Top of Source data

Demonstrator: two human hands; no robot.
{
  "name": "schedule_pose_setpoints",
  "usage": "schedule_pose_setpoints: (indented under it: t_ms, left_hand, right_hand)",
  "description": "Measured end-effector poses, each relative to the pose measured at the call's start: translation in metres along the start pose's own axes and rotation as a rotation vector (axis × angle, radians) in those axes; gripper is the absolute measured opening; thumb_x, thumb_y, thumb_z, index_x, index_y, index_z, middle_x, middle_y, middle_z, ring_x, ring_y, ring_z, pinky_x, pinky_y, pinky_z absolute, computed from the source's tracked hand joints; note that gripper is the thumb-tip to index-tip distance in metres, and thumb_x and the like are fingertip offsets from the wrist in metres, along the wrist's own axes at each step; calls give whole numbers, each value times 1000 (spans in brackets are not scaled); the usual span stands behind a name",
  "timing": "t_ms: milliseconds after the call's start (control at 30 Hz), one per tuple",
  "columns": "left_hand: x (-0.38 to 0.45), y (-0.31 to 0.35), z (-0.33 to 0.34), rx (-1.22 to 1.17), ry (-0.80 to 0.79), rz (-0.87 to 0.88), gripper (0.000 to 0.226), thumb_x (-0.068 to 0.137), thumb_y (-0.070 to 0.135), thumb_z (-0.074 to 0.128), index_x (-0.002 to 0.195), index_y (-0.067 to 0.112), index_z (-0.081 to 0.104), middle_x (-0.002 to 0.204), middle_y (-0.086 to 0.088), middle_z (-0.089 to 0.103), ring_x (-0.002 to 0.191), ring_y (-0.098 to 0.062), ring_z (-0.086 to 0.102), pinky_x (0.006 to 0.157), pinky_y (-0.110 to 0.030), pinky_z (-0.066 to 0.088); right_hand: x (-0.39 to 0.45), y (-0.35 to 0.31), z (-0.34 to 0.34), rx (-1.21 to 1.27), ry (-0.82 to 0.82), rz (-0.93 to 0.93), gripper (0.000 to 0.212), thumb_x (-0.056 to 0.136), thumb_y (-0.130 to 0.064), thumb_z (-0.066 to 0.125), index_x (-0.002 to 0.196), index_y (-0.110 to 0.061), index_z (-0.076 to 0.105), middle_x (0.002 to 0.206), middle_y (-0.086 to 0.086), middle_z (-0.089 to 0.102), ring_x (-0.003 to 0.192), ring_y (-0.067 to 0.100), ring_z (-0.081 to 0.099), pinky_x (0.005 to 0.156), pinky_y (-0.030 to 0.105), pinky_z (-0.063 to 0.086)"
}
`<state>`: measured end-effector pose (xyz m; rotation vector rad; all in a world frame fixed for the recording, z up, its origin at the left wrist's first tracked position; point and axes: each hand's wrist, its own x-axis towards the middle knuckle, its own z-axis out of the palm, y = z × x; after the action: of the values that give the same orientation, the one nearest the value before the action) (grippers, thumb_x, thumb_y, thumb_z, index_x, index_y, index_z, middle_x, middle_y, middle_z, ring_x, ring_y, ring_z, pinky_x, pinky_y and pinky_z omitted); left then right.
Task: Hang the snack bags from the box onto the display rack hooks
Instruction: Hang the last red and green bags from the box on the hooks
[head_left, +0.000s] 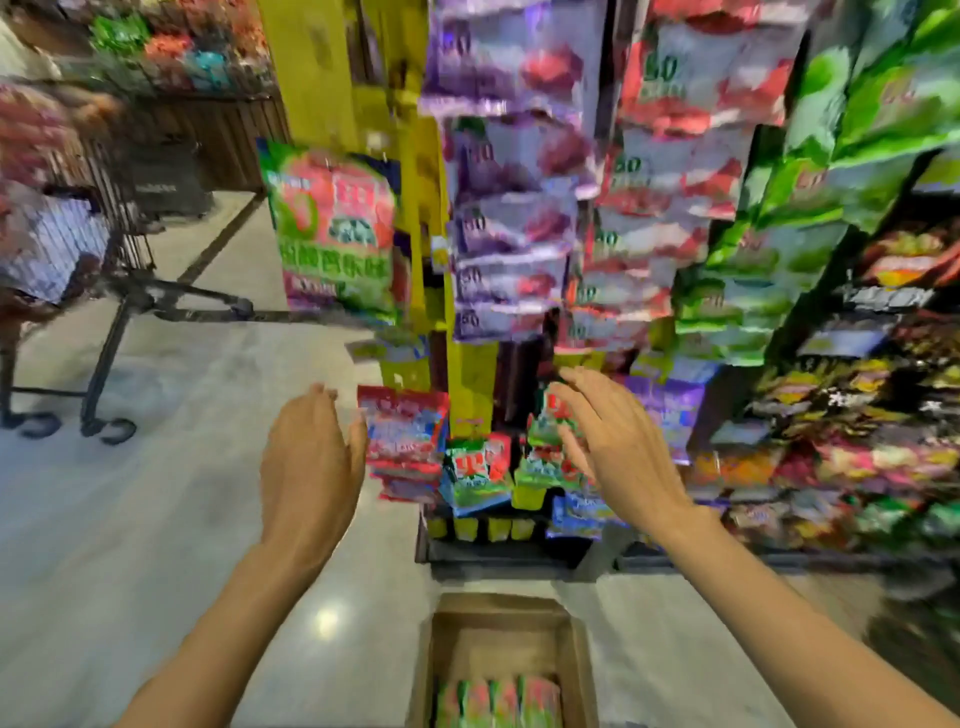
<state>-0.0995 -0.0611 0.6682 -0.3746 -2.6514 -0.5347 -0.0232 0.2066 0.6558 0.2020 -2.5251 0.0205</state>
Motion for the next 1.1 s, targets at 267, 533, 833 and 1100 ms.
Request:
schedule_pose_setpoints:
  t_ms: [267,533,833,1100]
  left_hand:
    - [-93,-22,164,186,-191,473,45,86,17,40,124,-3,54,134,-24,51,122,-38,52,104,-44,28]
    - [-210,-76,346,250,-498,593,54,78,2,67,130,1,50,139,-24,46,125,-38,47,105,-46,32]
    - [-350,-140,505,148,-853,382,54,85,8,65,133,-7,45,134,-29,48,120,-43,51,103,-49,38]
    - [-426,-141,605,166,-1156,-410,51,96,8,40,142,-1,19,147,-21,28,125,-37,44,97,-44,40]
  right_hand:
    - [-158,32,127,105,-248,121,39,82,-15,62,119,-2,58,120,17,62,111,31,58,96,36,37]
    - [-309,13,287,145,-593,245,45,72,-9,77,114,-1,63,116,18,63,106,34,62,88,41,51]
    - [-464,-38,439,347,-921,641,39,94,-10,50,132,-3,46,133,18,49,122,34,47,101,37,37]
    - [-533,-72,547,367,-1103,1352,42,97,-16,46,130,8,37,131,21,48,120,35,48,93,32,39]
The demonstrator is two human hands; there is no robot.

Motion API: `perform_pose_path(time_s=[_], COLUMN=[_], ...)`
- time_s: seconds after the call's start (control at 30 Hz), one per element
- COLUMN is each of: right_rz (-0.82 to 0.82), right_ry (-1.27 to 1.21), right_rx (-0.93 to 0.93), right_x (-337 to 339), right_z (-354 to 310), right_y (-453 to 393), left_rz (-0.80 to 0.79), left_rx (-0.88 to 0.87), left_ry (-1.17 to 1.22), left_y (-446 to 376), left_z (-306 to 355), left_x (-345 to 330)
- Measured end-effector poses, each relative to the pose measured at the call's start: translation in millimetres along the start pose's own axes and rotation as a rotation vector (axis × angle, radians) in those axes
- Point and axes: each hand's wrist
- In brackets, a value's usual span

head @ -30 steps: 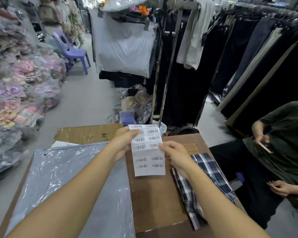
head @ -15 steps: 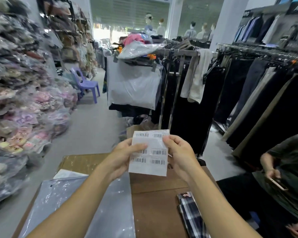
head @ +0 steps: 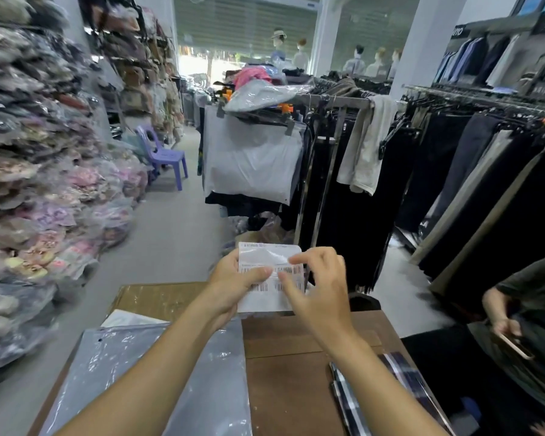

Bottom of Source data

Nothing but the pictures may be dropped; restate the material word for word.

- Worked solution
Demonstrator: two human hands; no robot.
{
  "name": "schedule_pose_setpoints",
  "usage": "schedule_pose_setpoints: (indented under it: t_ms, left_hand, right_hand)",
  "description": "Measured end-effector poses, each relative to the pose measured at the call's start: translation in metres along the start pose's own axes and rotation as a rotation vector (axis × angle, radians) in those axes; gripper is the absolute measured opening; thumb_x, thumb_y, thumb_z, index_x, index_y, index_z, middle_x, middle_y, middle_z, ring_x, ring_y, ring_z, pinky_x, pinky_y, pinky_z absolute, computed from the source's tracked hand joints; note that gripper is the thumb-tip to index-tip distance in metres, and thumb_x and the like are fingertip offsets from the wrist in metres, along the wrist's own axes at each step; calls give whole numbers, each value times 1000 (spans in brackets are not scaled); the usual span stands behind a name",
  "timing": "t_ms: milliseconds after the call's start (control at 30 Hz), one per tuple",
  "columns": "left_hand: x (-0.38 to 0.45), y (-0.31 to 0.35), z (-0.33 to 0.34), rx (-1.22 to 1.17), ry (-0.80 to 0.79), rz (-0.87 to 0.88), gripper (0.000 to 0.226), thumb_x (-0.068 to 0.137), thumb_y (-0.070 to 0.135), thumb_z (-0.074 to 0.128), index_x (-0.002 to 0.195), index_y (-0.067 to 0.112), index_z (-0.081 to 0.104), middle_x (-0.002 to 0.204), middle_y (-0.086 to 0.088), middle_z (-0.089 to 0.103), ring_x (-0.002 to 0.191), ring_y (-0.098 to 0.062), ring_z (-0.086 to 0.102), pinky_x (0.006 to 0.157), pinky_y (-0.110 to 0.030), pinky_z (-0.066 to 0.088); right_hand: x (-0.39 to 0.45), y (-0.35 to 0.31), z (-0.34 to 0.34), rx (-1.21 to 1.27), ry (-0.82 to 0.82), rz (-0.93 to 0.93), gripper (0.000 to 0.212), thumb_x (-0.056 to 0.136), thumb_y (-0.130 to 0.064), thumb_z (-0.066 to 0.125), index_x (-0.002 to 0.196), index_y (-0.110 to 0.061), index_z (-0.076 to 0.105), middle_x (0.002 to 0.206), middle_y (-0.086 to 0.086), middle_z (-0.089 to 0.102), ring_x (-0.003 to 0.192), ring_y (-0.067 to 0.100), ring_z (-0.081 to 0.099), pinky_x (0.005 to 0.156), pinky_y (-0.030 to 0.105), pinky_z (-0.063 to 0.086)"
}
`<state>`: measured end-effector pose (xyz m; rotation vector rad; all in a world frame fixed for the recording, z up, its origin at the left wrist's first tracked position; point and axes: each hand's wrist, its own x-axis towards the middle knuckle, its own z-axis out of the palm, y = z × x; after the action: of the values that give the same orientation, the one nearest the value before the action) (grippers, thumb_x, thumb_y, thumb_z, index_x, index_y, index_z, middle_x, middle_y, middle_z, ring_x, ring_y, ring_z, pinky_x, pinky_y and pinky_z omitted); left then right.
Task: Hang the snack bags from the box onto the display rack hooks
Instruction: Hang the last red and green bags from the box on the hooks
[head_left, +0.000s] 
<state>-0.0995 -0.0611 0.6682 -0.3746 -2.6514 -0.5347 -0.0232 0.2066 0.6558 0.2020 -2.5251 0.0205</state>
Motion for the next 1.1 s, targets at 267, 533, 833 and 1100 ms.
Request:
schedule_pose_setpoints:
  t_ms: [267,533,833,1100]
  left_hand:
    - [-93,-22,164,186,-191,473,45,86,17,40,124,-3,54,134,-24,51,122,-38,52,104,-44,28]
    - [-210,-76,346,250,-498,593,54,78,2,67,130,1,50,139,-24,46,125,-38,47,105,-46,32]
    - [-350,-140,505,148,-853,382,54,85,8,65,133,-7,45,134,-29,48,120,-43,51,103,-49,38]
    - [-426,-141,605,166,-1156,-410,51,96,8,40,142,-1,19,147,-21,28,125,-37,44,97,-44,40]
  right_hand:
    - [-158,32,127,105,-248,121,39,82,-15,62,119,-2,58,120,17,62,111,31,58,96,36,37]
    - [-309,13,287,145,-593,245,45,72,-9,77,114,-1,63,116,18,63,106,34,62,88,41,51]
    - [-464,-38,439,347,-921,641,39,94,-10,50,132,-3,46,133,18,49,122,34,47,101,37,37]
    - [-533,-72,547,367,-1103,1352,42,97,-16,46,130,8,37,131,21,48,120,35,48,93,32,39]
The demonstrator is two human hands; there is no robot.

Motion API: `perform_pose_path(time_s=[_], COLUMN=[_], ...)`
- time_s: seconds after the call's start (control at 30 Hz), one per element
- COLUMN is each of: right_rz (-0.82 to 0.82), right_ry (-1.27 to 1.21), right_rx (-0.93 to 0.93), right_x (-337 to 339), right_z (-354 to 310), right_y (-453 to 393), left_rz (-0.80 to 0.79), left_rx (-0.88 to 0.87), left_ry (-1.17 to 1.22), left_y (-446 to 376), left_z (-306 to 355), left_x (-345 to 330)
- Measured end-effector poses, each relative to the pose measured at the call's start: translation in millimetres along the start pose's own axes and rotation as a rotation vector (axis × angle, radians) in those axes
- Point and axes: each hand's wrist
- In brackets, a value's usual span

head @ -30 steps: 
head @ -15 steps: 
head @ +0 steps: 

This answer is complete as it stands.